→ **Aim of the exercise**
Each line of the data below should be repeated exactly.

--*--

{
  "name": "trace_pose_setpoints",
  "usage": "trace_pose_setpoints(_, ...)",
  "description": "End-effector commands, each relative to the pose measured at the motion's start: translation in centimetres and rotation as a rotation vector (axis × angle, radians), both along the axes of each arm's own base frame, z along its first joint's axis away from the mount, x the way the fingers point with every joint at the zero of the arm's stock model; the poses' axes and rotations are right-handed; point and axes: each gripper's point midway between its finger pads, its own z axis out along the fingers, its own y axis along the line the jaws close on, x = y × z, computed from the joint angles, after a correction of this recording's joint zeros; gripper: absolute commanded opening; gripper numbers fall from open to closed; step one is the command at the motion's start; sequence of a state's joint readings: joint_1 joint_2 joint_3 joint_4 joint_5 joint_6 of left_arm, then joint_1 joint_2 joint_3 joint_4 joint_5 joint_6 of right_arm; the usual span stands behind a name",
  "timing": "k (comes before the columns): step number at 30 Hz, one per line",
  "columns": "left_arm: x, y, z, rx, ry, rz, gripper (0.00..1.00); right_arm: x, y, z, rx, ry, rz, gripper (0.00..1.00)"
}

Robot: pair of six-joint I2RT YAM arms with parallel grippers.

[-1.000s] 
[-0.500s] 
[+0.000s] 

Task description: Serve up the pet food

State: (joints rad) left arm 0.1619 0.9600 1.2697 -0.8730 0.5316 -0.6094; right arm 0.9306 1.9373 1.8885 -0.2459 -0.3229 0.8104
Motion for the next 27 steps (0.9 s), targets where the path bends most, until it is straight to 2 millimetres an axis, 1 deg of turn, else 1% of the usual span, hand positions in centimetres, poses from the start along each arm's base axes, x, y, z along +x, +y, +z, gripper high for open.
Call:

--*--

→ **Answer area**
{
  "name": "trace_pose_setpoints",
  "usage": "trace_pose_setpoints(_, ...)",
  "description": "End-effector commands, each relative to the pose measured at the motion's start: translation in centimetres and rotation as a rotation vector (axis × angle, radians), both along the axes of each arm's own base frame, z along its first joint's axis away from the mount, x the way the fingers point with every joint at the zero of the arm's stock model; the poses' axes and rotations are right-handed; point and axes: each gripper's point midway between its finger pads, its own z axis out along the fingers, its own y axis along the line the jaws close on, x = y × z, computed from the joint angles, after a correction of this recording's joint zeros; gripper: absolute commanded opening; gripper numbers fall from open to closed; step one is the command at the motion's start; sequence of a state's joint readings: joint_1 joint_2 joint_3 joint_4 joint_5 joint_6 of left_arm, then joint_1 joint_2 joint_3 joint_4 joint_5 joint_6 of right_arm; the usual span stands behind a name",
  "timing": "k (comes before the columns): step number at 30 Hz, one per line",
  "columns": "left_arm: x, y, z, rx, ry, rz, gripper (0.00..1.00); right_arm: x, y, z, rx, ry, rz, gripper (0.00..1.00)"
}

Robot: pair of six-joint I2RT YAM arms with parallel grippers.

[-1.000s] 
[-0.500s] 
[+0.000s] 

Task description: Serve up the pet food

State: (joints rad) left arm 0.1619 0.9600 1.2697 -0.8730 0.5316 -0.6094; right arm 0.9306 1.9373 1.8885 -0.2459 -0.3229 0.8104
Motion for the next 27 steps (0.9 s), targets where the path bends most, until it is straight to 2 millimetres an axis, 1 deg of turn, else 1% of the usual span, hand positions in centimetres, poses from the start along each arm's base axes, x, y, z along +x, +y, +z, gripper high for open.
Call:

The exercise calls for nothing further.